> [Work instruction]
In the listing below, a line holding "(363, 315): 3.32" and a line holding "The room's upward direction in" mark the range. Retype both exactly, with all lines between them.

▼

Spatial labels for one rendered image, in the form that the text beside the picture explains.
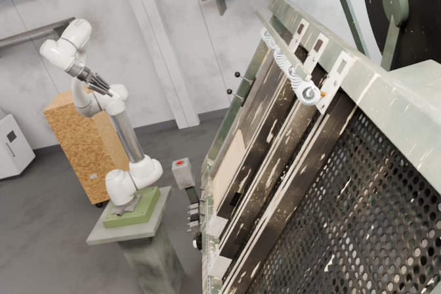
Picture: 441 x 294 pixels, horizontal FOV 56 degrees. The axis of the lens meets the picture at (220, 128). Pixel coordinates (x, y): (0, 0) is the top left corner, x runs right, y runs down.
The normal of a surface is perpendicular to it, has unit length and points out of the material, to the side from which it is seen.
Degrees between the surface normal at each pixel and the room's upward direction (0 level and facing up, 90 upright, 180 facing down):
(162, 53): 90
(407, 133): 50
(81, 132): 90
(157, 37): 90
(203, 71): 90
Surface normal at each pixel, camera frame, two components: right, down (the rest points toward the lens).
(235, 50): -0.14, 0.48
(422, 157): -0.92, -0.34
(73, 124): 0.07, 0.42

▲
▼

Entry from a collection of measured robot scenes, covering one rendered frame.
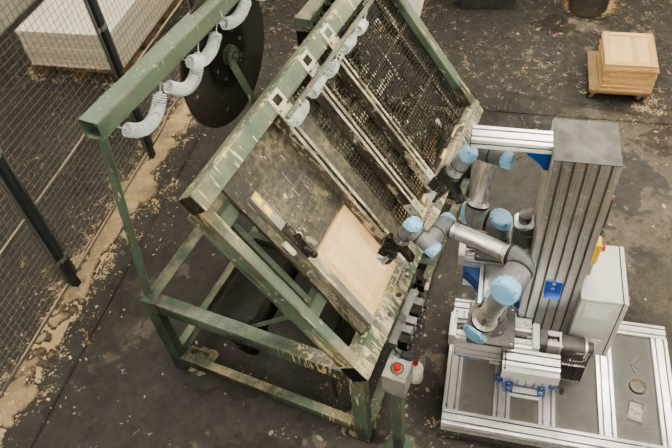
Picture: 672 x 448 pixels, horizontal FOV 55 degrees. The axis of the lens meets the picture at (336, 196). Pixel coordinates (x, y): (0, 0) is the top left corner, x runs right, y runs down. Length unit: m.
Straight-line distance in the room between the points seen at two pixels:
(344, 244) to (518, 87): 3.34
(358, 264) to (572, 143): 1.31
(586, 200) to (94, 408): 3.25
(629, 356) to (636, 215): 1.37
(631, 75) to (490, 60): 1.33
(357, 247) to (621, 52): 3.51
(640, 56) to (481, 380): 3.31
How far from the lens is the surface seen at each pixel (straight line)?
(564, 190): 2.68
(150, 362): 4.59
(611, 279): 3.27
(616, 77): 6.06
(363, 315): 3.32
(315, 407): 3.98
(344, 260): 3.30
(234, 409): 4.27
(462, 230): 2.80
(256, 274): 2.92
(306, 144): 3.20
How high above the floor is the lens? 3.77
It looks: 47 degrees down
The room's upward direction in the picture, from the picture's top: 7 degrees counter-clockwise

▲
▼

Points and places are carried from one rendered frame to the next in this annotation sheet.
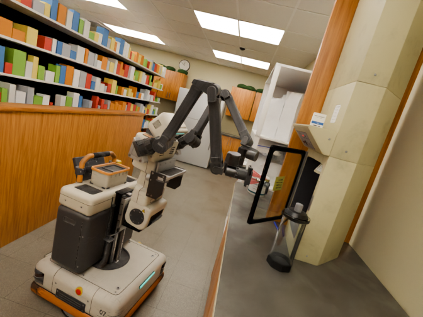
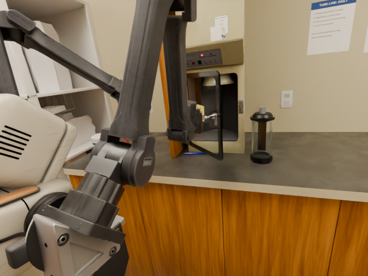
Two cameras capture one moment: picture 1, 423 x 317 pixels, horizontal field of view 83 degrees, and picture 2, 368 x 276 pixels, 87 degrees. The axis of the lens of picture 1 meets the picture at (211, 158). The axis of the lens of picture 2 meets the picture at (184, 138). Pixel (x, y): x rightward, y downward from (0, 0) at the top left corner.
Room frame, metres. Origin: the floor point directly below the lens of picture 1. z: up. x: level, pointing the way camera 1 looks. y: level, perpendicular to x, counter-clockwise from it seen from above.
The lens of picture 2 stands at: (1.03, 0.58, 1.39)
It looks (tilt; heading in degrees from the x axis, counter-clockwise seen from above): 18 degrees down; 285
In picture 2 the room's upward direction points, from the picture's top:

▲

> [Solution to the problem]
(363, 315): 3.32
(315, 407): 3.98
(344, 260): 3.30
(234, 409): 4.27
(462, 230): 2.80
(256, 274): 2.92
(306, 144): 3.20
How high above the floor is the lens? 3.77
It looks: 47 degrees down
The room's upward direction in the picture, from the picture's top: 7 degrees counter-clockwise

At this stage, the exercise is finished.